* _TASK DETAILS_
From the entries below, transcribe exactly the lines between the line holding "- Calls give" and the line holding "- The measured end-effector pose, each", inclusive; skip all other lines.

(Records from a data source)
====
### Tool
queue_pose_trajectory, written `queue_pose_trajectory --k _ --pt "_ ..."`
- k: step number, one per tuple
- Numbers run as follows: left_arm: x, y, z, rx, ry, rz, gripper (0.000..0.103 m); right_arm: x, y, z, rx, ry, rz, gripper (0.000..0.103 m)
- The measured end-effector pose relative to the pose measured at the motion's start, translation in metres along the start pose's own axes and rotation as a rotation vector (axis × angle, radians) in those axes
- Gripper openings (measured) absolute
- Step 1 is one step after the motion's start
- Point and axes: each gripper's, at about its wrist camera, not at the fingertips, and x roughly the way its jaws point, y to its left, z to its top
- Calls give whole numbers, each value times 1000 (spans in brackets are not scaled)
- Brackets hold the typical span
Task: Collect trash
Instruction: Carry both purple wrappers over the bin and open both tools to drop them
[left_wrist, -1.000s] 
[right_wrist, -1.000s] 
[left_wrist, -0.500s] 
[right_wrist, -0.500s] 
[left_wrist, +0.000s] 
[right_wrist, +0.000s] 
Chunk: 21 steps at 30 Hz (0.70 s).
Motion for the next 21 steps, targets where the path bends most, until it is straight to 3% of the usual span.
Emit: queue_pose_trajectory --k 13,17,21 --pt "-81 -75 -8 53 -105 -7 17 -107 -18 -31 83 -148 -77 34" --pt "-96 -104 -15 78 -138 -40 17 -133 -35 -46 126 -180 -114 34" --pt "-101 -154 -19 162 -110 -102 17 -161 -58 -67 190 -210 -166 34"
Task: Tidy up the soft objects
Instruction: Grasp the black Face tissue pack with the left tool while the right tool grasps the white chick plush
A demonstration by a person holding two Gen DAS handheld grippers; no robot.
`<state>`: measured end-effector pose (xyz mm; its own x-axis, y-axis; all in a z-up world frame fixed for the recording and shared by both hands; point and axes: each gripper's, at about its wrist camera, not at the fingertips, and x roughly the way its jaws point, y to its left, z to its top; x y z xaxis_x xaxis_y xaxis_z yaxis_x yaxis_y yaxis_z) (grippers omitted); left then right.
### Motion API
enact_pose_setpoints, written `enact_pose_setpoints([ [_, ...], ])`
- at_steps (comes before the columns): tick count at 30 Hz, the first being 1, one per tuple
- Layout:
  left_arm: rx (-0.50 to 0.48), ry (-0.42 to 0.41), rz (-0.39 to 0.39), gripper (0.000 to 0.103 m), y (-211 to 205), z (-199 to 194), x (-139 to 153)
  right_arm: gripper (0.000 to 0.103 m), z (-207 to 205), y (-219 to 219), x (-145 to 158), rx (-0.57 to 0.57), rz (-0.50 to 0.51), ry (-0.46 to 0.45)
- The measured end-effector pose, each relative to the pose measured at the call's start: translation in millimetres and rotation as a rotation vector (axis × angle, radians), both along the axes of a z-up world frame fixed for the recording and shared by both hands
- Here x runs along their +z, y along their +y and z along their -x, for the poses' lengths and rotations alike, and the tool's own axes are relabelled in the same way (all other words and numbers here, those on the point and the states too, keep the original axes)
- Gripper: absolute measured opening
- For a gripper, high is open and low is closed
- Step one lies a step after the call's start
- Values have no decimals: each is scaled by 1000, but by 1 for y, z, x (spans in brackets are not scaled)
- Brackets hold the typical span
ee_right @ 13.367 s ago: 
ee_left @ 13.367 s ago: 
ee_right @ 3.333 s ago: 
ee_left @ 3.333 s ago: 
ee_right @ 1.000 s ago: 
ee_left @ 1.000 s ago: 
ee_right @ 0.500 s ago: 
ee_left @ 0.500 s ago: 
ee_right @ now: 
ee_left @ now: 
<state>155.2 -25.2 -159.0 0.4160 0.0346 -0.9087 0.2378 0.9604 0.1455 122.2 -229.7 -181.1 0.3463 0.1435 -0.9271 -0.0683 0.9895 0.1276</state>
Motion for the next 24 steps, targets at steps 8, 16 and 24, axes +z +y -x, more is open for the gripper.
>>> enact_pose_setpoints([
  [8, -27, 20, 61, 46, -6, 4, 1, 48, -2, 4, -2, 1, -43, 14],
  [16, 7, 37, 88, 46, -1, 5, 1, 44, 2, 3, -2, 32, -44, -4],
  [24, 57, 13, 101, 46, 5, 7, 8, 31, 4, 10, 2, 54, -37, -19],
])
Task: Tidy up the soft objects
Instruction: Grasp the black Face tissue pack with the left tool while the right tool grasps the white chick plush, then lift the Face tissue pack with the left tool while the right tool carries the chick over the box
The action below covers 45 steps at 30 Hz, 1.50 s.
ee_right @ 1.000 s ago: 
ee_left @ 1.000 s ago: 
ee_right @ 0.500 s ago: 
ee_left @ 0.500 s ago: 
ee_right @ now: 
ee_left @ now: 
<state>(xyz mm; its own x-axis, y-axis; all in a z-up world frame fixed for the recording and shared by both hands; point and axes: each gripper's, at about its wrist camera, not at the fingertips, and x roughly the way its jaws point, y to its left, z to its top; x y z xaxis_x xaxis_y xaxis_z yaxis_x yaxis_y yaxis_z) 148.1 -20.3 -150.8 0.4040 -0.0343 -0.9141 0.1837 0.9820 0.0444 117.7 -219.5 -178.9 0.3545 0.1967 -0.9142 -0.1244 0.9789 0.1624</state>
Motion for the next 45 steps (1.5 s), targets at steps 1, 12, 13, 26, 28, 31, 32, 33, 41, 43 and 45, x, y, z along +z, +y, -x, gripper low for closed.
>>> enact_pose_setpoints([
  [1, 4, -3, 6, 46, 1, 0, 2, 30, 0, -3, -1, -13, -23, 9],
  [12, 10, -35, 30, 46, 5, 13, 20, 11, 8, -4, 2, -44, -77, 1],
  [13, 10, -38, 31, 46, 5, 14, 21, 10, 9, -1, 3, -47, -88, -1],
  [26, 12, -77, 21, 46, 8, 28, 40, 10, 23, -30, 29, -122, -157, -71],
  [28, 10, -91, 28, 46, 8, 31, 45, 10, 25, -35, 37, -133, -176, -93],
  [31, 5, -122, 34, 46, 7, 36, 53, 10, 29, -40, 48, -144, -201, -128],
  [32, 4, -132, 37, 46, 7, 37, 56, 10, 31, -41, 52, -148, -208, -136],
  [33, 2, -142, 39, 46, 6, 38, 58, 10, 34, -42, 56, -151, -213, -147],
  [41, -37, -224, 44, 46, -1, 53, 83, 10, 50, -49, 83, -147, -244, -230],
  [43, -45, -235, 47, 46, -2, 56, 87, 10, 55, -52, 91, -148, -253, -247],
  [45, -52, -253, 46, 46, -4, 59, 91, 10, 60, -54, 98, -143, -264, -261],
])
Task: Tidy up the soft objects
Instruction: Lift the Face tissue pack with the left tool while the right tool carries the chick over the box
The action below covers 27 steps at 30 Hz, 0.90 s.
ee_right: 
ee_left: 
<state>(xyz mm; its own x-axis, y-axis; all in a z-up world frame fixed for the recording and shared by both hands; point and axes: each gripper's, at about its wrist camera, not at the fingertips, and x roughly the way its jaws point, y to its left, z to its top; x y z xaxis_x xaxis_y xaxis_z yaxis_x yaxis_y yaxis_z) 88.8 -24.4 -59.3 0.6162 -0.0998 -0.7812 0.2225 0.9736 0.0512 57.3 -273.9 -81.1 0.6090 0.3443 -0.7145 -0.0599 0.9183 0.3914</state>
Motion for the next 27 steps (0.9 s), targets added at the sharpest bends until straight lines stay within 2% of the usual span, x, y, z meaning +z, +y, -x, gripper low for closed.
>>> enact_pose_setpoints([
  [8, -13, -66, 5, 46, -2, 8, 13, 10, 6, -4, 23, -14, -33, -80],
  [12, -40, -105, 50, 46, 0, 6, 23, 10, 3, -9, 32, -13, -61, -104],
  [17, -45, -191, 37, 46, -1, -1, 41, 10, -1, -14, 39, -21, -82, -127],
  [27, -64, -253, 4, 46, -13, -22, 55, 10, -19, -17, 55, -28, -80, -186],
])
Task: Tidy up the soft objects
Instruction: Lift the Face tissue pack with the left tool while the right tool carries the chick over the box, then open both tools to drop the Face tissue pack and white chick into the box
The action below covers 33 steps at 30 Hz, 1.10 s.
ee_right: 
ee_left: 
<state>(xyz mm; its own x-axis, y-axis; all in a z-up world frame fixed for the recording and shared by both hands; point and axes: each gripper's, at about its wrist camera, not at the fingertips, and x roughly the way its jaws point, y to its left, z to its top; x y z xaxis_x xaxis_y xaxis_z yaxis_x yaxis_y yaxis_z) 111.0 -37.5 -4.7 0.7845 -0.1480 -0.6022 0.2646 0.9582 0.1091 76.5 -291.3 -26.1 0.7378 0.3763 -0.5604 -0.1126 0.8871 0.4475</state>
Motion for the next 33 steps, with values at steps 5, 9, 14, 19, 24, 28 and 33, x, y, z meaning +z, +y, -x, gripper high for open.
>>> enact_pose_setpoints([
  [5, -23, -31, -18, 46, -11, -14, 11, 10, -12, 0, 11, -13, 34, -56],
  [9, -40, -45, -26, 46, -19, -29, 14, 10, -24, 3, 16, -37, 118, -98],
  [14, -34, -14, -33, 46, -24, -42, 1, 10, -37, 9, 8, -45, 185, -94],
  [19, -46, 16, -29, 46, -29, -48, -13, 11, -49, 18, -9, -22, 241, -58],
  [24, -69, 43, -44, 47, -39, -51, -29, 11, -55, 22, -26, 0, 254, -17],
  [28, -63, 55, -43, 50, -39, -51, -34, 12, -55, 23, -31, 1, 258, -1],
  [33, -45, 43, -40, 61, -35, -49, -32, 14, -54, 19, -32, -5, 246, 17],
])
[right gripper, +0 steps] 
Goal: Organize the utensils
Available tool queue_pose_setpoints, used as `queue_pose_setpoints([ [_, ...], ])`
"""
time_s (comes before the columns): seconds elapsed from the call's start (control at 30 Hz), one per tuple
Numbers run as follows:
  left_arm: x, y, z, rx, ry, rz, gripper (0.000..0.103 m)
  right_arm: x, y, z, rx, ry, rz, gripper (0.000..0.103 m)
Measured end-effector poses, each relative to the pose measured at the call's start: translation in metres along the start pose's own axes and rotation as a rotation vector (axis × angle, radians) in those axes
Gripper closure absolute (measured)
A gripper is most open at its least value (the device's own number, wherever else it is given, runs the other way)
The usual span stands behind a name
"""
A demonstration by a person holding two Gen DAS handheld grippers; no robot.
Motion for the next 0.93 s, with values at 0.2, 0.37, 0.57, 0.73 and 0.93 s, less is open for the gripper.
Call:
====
* _FINISHED TASK_
- Calls give whole numbers, each value times 1000 (spans in brackets are not scaled)
- Brackets hold the typical span
Task: Collect trash
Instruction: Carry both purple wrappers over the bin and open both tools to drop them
[left_wrist, -1.000s] 
[right_wrist, -1.000s] 
[left_wrist, -0.500s] 
[right_wrist, -0.500s] 
[left_wrist, +0.000s] 
[right_wrist, +0.000s] 
Chunk: 21 steps at 30 Hz (0.70 s).
Motion for the next 21 steps, targets where the path bends most, until it is straight to 3% of the usual span.
Emit: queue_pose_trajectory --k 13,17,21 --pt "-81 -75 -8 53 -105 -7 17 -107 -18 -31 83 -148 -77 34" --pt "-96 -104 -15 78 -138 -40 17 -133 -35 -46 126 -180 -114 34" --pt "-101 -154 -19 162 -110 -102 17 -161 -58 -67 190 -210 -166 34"
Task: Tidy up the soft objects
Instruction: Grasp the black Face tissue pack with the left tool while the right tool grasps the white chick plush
A demonstration by a person holding two Gen DAS handheld grippers; no robot.
`<state>`: measured end-effector pose (xyz mm; its own x-axis, y-axis; all in a z-up world frame fixed for the recording and shared by both hands; point and axes: each gripper's, at about its wrist camera, not at the fingertips, and x roughly the way its jaws point, y to its left, z to its top; x y z xaxis_x xaxis_y xaxis_z yaxis_x yaxis_y yaxis_z) (grippers omitted); left then right.
### Motion API
enact_pose_setpoints, written `enact_pose_setpoints([ [_, ...], ])`
- at_steps (comes before the columns): tick count at 30 Hz, the first being 1, one per tuple
- Layout:
  left_arm: rx (-0.50 to 0.48), ry (-0.42 to 0.41), rz (-0.39 to 0.39), gripper (0.000 to 0.103 m), y (-211 to 205), z (-199 to 194), x (-139 to 153)
  right_arm: gripper (0.000 to 0.103 m), z (-207 to 205), y (-219 to 219), x (-145 to 158), rx (-0.57 to 0.57), rz (-0.50 to 0.51), ry (-0.46 to 0.45)
- The measured end-effector pose, each relative to the pose measured at the call's start: translation in millimetres and rotation as a rotation vector (axis × angle, radians), both along the axes of a z-up world frame fixed for the recording and shared by both hands

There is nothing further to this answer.